- [How to complete this task]: Since the copy must match the original, write out each record word for word, skipping only the pictures.

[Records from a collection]
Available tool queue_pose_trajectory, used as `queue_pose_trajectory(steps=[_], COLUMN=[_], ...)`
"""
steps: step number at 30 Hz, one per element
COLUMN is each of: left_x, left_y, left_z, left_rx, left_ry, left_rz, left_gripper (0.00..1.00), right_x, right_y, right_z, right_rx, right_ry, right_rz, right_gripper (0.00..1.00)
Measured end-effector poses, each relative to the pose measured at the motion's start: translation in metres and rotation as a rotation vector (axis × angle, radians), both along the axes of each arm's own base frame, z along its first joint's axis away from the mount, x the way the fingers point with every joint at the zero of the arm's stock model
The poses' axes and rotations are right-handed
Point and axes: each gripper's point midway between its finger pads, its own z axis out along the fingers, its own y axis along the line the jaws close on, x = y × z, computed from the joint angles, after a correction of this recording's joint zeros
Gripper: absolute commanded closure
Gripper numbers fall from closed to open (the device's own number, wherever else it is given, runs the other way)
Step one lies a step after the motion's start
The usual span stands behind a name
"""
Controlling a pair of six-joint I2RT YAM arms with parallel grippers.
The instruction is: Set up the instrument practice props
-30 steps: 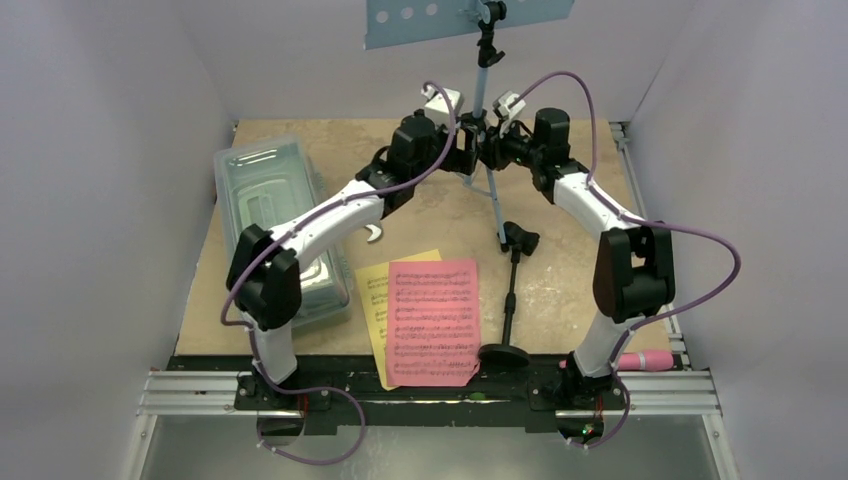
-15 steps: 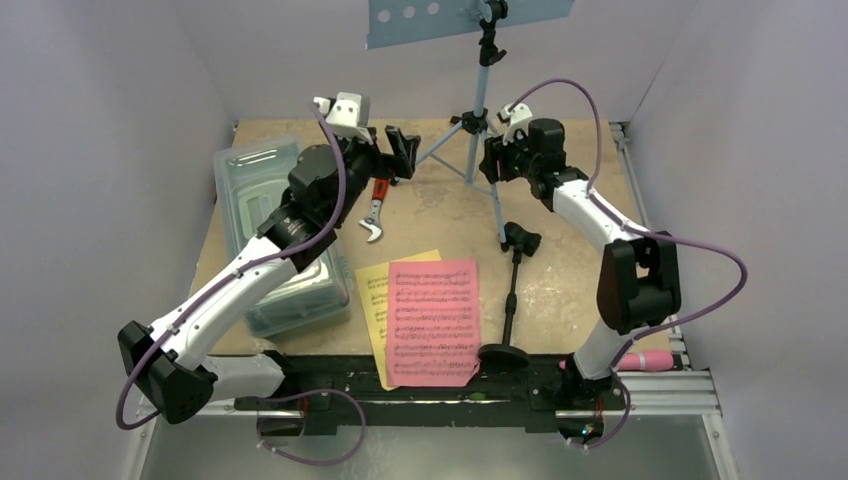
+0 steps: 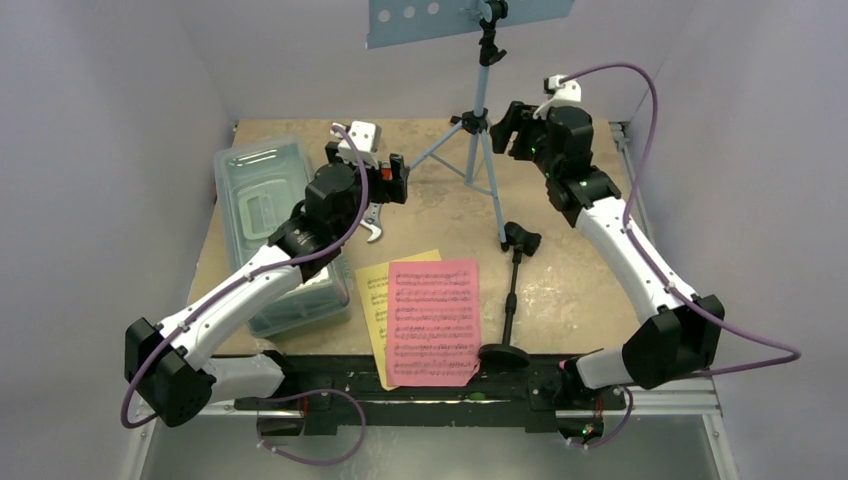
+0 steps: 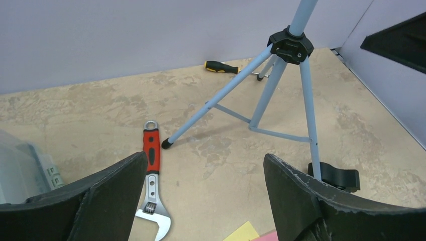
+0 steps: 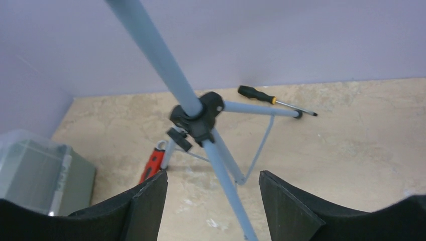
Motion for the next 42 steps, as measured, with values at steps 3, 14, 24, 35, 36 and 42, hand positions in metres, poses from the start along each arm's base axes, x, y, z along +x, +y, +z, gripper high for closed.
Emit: queue_pose_trajectory(steps=[3,14,24,35,36,42], left_x=[0.000,0.005,0.029,0.046,0.046,0.047], left_y=[0.000,0.010,0.038,0.051,0.052,0.052], left_z=[-0.002,-0.010,-0.021,-0.043,-0.043,-0.043], left_rx=[0.003,0.008,-0.048,-0.114,-0.119,-0.140], left_ry=[0.004,0.014,0.058,0.142,0.143,0.151], left_rz=[-0.001,0.028,0.073,0.052,0.050,0.038], left_gripper=[0.16,0.16,0.20,0.22,0.22,0.23], right_x=[-0.001,0.044,0.074,0.083,0.085,0.094], right_y=[0.019,0.060,0.070,0.066,0.066,0.061], right_z=[0.019,0.017,-0.016,-0.031,-0.032,-0.035], right_rx=[0.068,0.149,-0.044,-0.175,-0.187,-0.235], right_ry=[-0.058,-0.097,-0.077,-0.072,-0.072,-0.064], right_rz=[-0.047,-0.346,-0.626,-0.666,-0.669,-0.694], right_gripper=[0.30,0.02,0.14,0.16,0.15,0.33])
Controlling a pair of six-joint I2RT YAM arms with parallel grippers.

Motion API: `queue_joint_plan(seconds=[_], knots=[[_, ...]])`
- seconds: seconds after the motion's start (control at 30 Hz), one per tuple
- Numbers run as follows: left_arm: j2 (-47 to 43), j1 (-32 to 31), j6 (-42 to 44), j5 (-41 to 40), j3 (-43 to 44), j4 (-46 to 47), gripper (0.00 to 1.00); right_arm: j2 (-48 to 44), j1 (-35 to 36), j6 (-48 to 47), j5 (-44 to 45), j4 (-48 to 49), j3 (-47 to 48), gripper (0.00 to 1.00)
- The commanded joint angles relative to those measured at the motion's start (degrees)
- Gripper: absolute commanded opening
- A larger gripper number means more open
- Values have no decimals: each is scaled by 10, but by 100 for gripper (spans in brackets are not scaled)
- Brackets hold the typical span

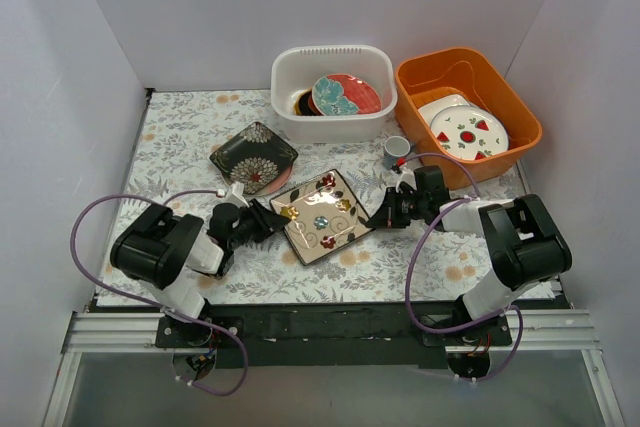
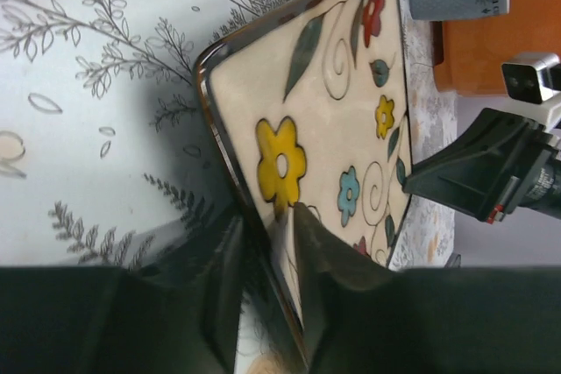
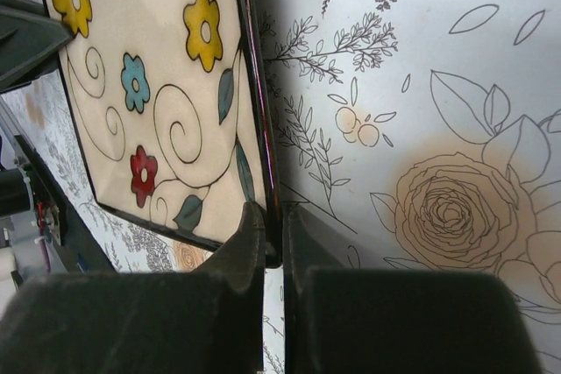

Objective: Place the plates into the plastic bin on the countertop
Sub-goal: Move the plate to the center of the board, then pick up the plate at the center of the board.

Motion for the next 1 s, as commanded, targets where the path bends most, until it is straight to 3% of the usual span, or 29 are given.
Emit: queue_joint_plan(seconds=[0.0,0.1,0.27,0.43,0.47,0.5,0.53,0.7,0.97], knots=[[49,-52,-17,144,52,119,12,-8,27,-38,-4,-1,-5,1],[104,-57,-47,157,55,191,0,-11,27,-38,-8,-1,-7,1],[152,-59,-99,181,35,316,0,-31,26,-45,-2,-8,-20,1],[122,-66,-90,183,31,295,0,-60,26,-49,8,-15,-30,1],[112,-66,-88,183,29,281,0,-64,26,-49,7,-15,-34,5],[92,-66,-83,183,29,272,0,-72,26,-50,11,-15,-35,21],[79,-66,-78,183,30,259,0,-78,26,-49,18,-15,-37,27],[-4,-66,-52,177,45,151,0,-123,25,-49,43,-19,-53,53],[-119,-66,10,159,106,-39,0,-161,15,-47,65,-31,-60,69]])
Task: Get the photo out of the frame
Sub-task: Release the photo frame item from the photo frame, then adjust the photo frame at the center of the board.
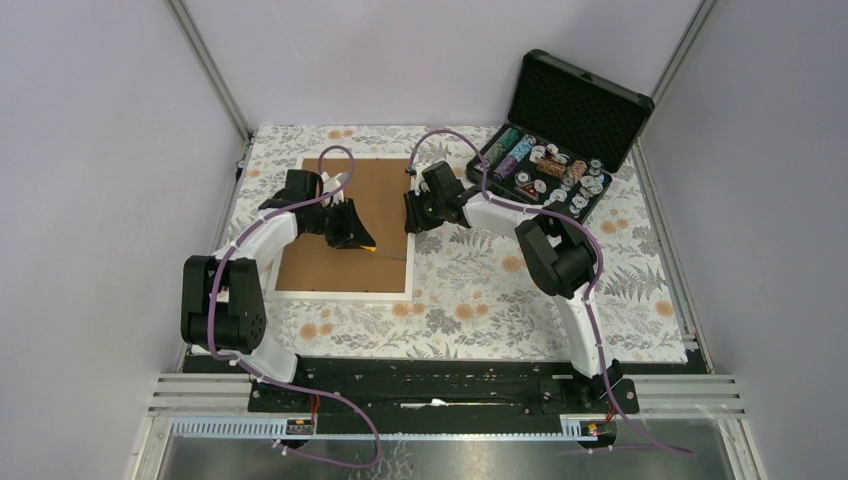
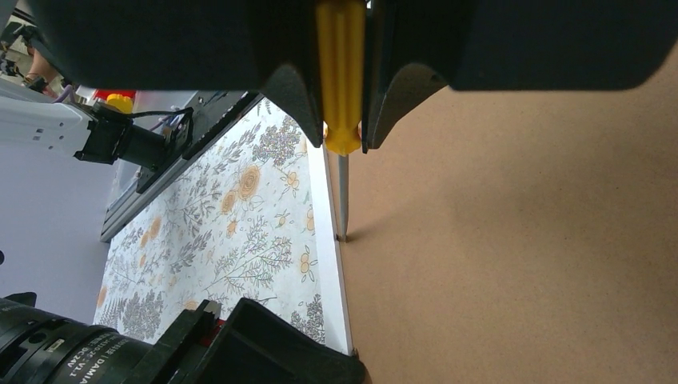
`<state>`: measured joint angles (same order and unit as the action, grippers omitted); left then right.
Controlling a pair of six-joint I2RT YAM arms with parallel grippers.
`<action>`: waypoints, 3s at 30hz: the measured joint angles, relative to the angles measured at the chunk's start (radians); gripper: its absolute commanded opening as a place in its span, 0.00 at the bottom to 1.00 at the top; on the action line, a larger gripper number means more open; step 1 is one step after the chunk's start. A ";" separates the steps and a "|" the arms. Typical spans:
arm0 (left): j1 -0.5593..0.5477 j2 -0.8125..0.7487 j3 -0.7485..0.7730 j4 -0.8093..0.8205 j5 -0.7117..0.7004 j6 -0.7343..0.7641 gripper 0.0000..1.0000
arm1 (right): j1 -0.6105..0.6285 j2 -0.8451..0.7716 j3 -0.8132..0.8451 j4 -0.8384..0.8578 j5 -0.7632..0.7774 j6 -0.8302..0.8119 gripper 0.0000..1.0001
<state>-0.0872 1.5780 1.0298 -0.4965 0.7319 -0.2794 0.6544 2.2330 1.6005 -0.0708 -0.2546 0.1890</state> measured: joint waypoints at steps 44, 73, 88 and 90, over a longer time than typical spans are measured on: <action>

- [Response to the task]:
Available tool queue_pose_trajectory, used as `queue_pose_trajectory(steps=[_], COLUMN=[_], ...)`
"""
steps: step number at 30 Hz, one per element
COLUMN is each of: left_x, left_y, left_z, left_rx, left_ry, left_rz, left_gripper (0.00..1.00), right_x, right_y, right_z, right_rx, right_ry, right_rz, right_gripper (0.00..1.00)
Measured end-effector poses, each relative to the pose measured at the motion's start: translation in metres and rotation as a rotation vector (axis × angle, radians), both along the axes of each arm's own base frame, z along its first joint's axis away from the mount, x the way the fingers point with every joint at the zero of the arm's stock model
The poses' axes and rotations are right-handed
Point and axes: each gripper's point midway between its finger pads, its own z axis out along the fingers, its own y axis along the line the jaws close on, x = y × z, computed from the joint angles, after a correction of this recording's joint zeros
Gripper: absolute commanded closure
Gripper numbers fall from closed to open (the device's own number, wherever else it is given, runs the other way)
Step one lies a step after the motion's start
The usual span stands behind a name
"""
Controlling a pair of six-joint I2RT YAM arms with parallel grippers.
The instruction is: Set up the instrument practice props
-30 steps: 
-15 steps: 
+0 steps: 
+0 steps: 
+0 steps: 
Motion for the next 42 steps, as measured, with values at steps 3, 14, 24, 35, 36 and 42, hand positions in metres, poses from the start along each arm's base axes, x, y, z along +x, +y, +z, gripper high for closed.
Emit: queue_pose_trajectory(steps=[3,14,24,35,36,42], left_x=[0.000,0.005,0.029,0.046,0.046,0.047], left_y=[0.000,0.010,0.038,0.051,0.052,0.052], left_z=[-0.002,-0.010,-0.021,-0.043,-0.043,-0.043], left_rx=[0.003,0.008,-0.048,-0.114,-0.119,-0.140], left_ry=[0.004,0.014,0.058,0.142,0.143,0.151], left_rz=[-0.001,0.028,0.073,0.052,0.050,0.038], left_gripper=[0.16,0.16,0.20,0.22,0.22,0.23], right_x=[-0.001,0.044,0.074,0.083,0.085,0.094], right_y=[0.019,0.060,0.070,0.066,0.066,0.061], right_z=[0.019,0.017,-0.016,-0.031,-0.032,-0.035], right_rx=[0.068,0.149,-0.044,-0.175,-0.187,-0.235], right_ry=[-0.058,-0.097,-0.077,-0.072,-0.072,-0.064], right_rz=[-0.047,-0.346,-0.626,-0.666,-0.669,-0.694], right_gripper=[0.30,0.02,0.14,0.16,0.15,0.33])
Controlling a pair of six-joint I2RT YAM arms with parallel grippers.

Motion API: `queue_joint_plan(seconds=[_], knots=[[_, ...]])`
- seconds: seconds after the motion's start (control at 30 Hz), one per tuple
- Numbers run as follows: left_arm: j2 (-47 to 43), j1 (-32 to 31), j6 (-42 to 44), j5 (-41 to 40), j3 (-43 to 44), j4 (-46 to 47), gripper (0.00 to 1.00); right_arm: j2 (-48 to 44), j1 (-35 to 36), j6 (-48 to 47), j5 (-44 to 45), j4 (-48 to 49), j3 (-47 to 48), gripper (0.00 to 1.00)
- The commanded joint angles relative to those measured at the motion's start (degrees)
- Gripper: absolute commanded opening
- A larger gripper number means more open
- Values have no decimals: each is scaled by 10, but by 100 for gripper (spans in brackets are not scaled)
- Brackets hold the typical span


Objective: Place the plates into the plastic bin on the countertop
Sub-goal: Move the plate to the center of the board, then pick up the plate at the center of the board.

Motion for the next 1 s, as commanded, targets where the path bends most, until it is straight to 3% of the usual span, or 29 are given.
Emit: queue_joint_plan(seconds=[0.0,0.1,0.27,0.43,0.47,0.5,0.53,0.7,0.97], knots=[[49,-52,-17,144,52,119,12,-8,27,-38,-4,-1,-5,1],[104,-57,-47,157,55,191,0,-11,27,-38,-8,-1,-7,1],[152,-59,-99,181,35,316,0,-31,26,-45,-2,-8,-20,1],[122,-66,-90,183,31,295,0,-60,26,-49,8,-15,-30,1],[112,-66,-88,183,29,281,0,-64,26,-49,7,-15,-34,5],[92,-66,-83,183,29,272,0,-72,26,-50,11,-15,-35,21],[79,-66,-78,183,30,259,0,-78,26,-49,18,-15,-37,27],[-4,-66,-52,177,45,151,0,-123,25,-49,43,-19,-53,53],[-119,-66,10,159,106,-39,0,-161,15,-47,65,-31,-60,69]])
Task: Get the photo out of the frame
Sub-task: Release the photo frame item from the photo frame, then adjust the photo frame at the center of the board.
`<state>`: measured joint angles (same order and unit as the action, grippers omitted); left then right.
Controlling a pair of six-joint I2RT YAM arms with parallel grippers.
`<action>`: waypoints, 3s at 30hz: the measured joint angles, relative to the angles measured at the chunk's start (radians); gripper: its absolute commanded opening as a place in its span, 0.00 at the bottom to 1.00 at the top; on the action line, a larger gripper number means more open; step 1 is one step after the chunk's start. A ";" separates the steps and a "|" the arms. Typical spans:
arm0 (left): j1 -0.5593..0.5477 j2 -0.8125..0.7487 j3 -0.7485..0.7730 j4 -0.8093..0.8205 j5 -0.7117..0.7004 j6 -0.7343..0.7641 gripper 0.0000..1.0000
arm1 (right): j1 -0.6105..0.6285 j2 -0.8451..0.7716 j3 -0.8132..0.8451 j4 -0.8384..0.8578 j5 -0.7632..0.7774 j6 -0.8302..0.8119 gripper 0.0000..1.0001
<state>-0.0872 1.5780 1.0298 -0.4965 0.7319 -0.2794 0.6544 2.2330 1.6005 -0.0708 -0.2546 0.1890</state> measured: joint waypoints at steps 44, 73, 88 and 90, over a longer time than typical spans are measured on: <action>

The output is complete as it stands.